Also, if people are looking for an even bigger list of graphics books the
Real-Time rendering blog has a comprehensive list:

[http://www.realtimerendering.com/books.html](http://www.realtimerendering.com/books.html)

------
ohazi
I cannot speak more highly of _Game Engine Architecture_ by Jason Gregory[0]
as an introductory text.

It's extremely readable for an 800 page textbook (I actually read it cover to
cover), and covers a wide range of topics including basic software best
practices and challenges unique to game development, introductory 3D math,
rendering, animation, collisions / physics, and basic gameplay. The author
speaks from a wealth of experience from having built several real game engines
in the industry.

[0] [http://www.amazon.com/Game-Engine-Architecture-Jason-
Gregory...](http://www.amazon.com/Game-Engine-Architecture-Jason-
Gregory/dp/1568814135/)

------
kodeninja
Interestingly, the most recent books mentioned in the list are from 2007 (e.g.
GPU Gems 3)! What are some of the latest books in game programming that are
really good, especially for mobile?

------
angersock
I've read or owned several of those books at one point or another. Some
opinions:

The _Game Programming Gems_ series has a wonderful variety of articles, and
even though many of the graphics tricks are no longer super useful the
software engineering and exposure to how other people think about systems is
very useful.

The O'Reily _Physics for Game Developers_ is kind of lacking--it's more a
cookbook than anything else; the Eberly books are a much better use of time,
and actually explore the math much better.

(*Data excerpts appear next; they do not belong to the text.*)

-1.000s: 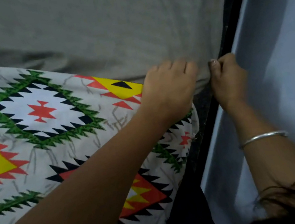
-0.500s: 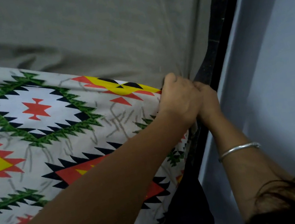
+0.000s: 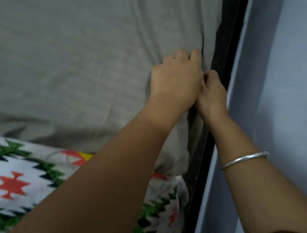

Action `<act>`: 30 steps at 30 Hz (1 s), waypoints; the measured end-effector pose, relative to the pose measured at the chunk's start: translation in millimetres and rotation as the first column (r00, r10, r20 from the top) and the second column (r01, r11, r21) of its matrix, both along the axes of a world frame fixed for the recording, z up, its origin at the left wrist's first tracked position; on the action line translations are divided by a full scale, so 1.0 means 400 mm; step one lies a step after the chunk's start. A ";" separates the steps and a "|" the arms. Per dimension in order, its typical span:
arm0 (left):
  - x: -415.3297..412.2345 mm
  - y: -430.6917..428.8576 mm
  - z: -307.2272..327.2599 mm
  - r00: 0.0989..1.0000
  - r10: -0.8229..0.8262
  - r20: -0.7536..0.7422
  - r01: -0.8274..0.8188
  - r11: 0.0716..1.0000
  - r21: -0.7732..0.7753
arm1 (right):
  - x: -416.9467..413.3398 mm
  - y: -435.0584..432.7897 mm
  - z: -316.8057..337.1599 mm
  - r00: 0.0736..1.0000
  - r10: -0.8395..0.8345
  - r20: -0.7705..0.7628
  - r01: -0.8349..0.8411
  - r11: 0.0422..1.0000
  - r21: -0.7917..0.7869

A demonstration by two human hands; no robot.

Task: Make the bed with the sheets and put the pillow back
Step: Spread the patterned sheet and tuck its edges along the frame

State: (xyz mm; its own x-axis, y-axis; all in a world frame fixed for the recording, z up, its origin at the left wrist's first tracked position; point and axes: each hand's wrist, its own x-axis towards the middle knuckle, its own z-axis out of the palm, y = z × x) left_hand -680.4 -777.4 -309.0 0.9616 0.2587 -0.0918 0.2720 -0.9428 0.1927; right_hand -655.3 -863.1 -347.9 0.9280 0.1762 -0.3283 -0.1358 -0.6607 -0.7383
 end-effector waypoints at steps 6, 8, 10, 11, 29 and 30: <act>0.082 0.022 -0.008 0.990 -0.064 -0.123 0.075 0.993 0.086 | 0.098 0.001 -0.009 0.989 0.131 -0.065 -0.135 0.989 -0.063; 0.116 0.021 0.006 0.982 -0.090 -0.168 0.089 0.996 -0.012 | 0.129 0.000 -0.002 0.998 0.062 -0.032 -0.064 0.997 -0.050; 0.166 0.054 0.024 0.995 -0.059 -0.077 0.056 0.998 -0.034 | 0.179 0.019 0.009 0.998 0.000 0.067 0.003 0.999 -0.037; 0.197 0.079 0.030 1.000 -0.027 0.001 0.027 1.000 -0.007 | 0.209 0.038 0.016 0.992 -0.012 0.122 0.015 0.999 -0.030; 0.382 0.185 0.021 0.989 -0.145 -0.018 0.145 0.989 0.001 | 0.469 0.123 0.059 0.993 0.110 0.037 -0.077 0.862 -0.502; 0.378 0.192 0.026 0.987 -0.159 -0.026 0.159 0.987 0.002 | 0.470 0.127 0.073 0.992 0.112 0.051 -0.072 0.865 -0.497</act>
State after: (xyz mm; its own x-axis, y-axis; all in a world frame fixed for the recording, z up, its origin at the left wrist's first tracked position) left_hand -529.1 -700.5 -298.4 0.9878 0.1030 -0.1167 0.1234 -0.9752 0.1837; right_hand -467.4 -812.2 -318.7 0.9410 0.0954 -0.3246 -0.0137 -0.9479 -0.3184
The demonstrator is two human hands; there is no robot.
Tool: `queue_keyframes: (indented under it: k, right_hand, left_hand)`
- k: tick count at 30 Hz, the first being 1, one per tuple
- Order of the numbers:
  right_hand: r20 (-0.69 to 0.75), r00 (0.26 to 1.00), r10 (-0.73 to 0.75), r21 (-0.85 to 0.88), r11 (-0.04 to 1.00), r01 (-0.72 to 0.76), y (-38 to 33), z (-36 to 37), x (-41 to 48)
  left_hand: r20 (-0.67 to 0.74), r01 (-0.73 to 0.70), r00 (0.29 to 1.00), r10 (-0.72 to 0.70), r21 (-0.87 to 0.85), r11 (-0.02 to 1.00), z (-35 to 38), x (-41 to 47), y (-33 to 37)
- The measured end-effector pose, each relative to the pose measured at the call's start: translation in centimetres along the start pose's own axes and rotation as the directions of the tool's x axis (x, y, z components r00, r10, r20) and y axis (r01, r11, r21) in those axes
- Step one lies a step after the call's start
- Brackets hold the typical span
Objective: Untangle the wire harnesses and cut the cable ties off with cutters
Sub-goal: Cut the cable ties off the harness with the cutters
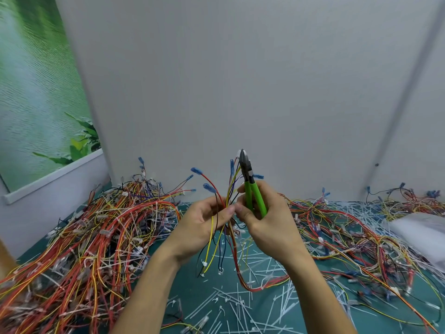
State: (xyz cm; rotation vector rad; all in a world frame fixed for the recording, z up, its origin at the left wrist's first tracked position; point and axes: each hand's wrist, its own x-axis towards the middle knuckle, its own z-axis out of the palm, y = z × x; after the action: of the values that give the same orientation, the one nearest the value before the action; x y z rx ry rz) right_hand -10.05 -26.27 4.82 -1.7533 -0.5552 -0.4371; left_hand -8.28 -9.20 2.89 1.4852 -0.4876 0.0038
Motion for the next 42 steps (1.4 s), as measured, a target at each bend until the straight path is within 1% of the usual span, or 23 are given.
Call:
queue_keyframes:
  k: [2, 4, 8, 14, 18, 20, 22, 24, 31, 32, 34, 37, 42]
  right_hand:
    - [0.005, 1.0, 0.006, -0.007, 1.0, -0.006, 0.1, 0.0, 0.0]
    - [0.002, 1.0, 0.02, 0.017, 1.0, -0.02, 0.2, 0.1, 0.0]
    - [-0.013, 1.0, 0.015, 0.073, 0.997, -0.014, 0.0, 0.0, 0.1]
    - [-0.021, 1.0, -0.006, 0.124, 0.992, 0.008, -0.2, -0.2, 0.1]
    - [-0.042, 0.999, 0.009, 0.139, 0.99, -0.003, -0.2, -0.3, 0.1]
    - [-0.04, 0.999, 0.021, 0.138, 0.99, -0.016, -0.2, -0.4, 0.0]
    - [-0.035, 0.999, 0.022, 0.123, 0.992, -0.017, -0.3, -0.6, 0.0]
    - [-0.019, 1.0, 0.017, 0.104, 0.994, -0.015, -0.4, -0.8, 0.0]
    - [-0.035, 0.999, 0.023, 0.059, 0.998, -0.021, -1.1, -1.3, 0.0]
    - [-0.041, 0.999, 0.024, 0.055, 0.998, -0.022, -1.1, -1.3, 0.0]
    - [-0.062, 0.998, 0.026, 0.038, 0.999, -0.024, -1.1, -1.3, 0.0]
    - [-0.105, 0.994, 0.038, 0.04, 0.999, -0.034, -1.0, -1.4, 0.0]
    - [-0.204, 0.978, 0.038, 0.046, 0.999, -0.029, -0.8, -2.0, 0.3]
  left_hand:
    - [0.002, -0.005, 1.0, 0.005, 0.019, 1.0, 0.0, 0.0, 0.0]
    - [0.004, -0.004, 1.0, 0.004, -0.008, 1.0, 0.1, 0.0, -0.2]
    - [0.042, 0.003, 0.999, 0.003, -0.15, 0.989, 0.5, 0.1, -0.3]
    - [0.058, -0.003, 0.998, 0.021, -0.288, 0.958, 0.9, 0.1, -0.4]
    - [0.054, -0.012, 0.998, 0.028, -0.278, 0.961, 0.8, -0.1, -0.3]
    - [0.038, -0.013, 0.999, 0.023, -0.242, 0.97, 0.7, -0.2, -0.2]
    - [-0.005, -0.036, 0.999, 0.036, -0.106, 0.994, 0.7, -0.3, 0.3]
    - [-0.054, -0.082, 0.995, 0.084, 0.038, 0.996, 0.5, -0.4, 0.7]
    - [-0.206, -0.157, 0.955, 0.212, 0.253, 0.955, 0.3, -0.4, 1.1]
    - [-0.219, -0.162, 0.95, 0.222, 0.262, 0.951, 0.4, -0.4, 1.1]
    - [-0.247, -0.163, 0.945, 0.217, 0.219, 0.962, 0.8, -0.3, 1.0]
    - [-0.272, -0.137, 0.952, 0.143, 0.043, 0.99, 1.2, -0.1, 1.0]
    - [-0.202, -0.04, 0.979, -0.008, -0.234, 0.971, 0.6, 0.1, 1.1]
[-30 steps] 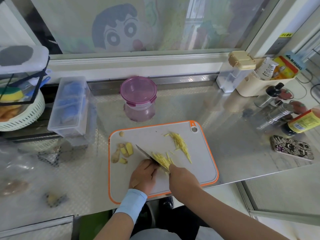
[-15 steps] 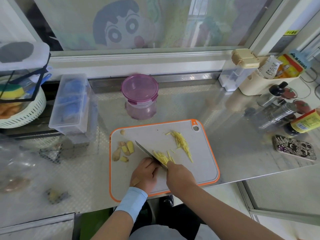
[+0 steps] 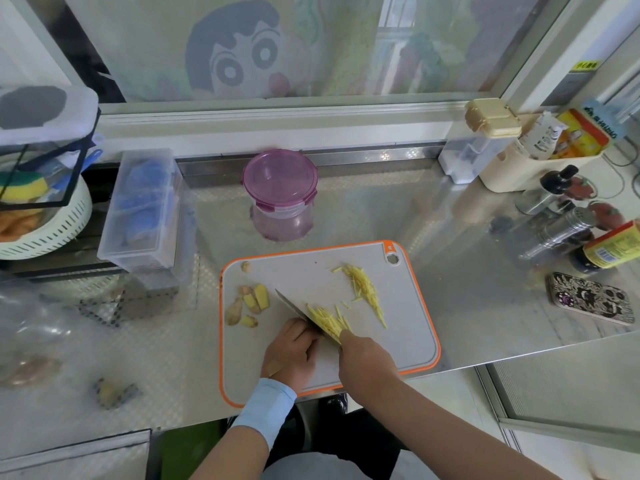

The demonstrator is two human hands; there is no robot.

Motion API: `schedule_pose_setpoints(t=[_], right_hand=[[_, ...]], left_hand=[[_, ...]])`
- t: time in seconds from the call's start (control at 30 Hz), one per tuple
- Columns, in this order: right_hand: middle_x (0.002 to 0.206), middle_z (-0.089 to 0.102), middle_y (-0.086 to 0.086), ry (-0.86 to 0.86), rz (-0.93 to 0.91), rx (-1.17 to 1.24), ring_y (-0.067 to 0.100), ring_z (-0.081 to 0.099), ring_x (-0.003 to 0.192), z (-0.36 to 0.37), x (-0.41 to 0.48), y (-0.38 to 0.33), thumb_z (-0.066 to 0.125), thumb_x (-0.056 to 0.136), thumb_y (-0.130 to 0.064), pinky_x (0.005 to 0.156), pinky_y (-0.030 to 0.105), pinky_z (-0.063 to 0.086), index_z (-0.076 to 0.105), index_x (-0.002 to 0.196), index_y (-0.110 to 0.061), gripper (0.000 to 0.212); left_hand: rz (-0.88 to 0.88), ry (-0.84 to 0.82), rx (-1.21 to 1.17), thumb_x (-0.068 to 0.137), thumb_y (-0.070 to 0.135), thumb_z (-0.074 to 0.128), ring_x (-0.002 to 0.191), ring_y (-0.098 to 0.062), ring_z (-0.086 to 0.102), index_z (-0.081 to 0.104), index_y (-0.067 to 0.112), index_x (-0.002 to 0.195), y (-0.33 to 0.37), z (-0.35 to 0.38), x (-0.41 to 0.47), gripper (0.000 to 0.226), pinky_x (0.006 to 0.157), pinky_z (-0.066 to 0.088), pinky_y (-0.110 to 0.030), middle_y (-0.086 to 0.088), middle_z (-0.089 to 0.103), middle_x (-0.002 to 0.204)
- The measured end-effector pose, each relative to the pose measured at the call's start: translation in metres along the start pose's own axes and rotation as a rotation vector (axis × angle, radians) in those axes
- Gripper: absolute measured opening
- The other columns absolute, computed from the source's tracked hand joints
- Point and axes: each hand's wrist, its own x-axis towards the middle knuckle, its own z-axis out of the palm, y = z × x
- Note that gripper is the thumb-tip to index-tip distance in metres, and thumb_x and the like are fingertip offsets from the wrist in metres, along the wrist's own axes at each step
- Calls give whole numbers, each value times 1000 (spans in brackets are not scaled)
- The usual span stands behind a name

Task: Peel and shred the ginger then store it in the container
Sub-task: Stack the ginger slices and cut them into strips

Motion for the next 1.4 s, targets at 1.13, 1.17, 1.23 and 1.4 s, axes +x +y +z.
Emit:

 _Computational Geometry in C_ by O'Rourke is wonderful, but a bit academic
for almost any game development purposes.

 _Geometric Tools for Computer Graphics_ has a permanent place on my desk, and
was very useful when doing graphics work as well as CAD software stuff. It
actually bothers with some of the rigor of the linear algebra you'll use in
graphics. Not listed but _An Integrated Introduction to Computer Graphics and
Geometric Modeling_ by Goldman does a superb job of the mathematics behind
projective geometry for graphics, and is probably one of the best ways I've
ever read for getting the real reason _why_ we do the math we do. He's
referenced in the _Geometric Tools_ book.

 _Write Portable Code_ has some great insights, but if you've had to deal with
cross-platform code for more than a couple of years you probably won't find
too much new. For a beginner it's invaluable.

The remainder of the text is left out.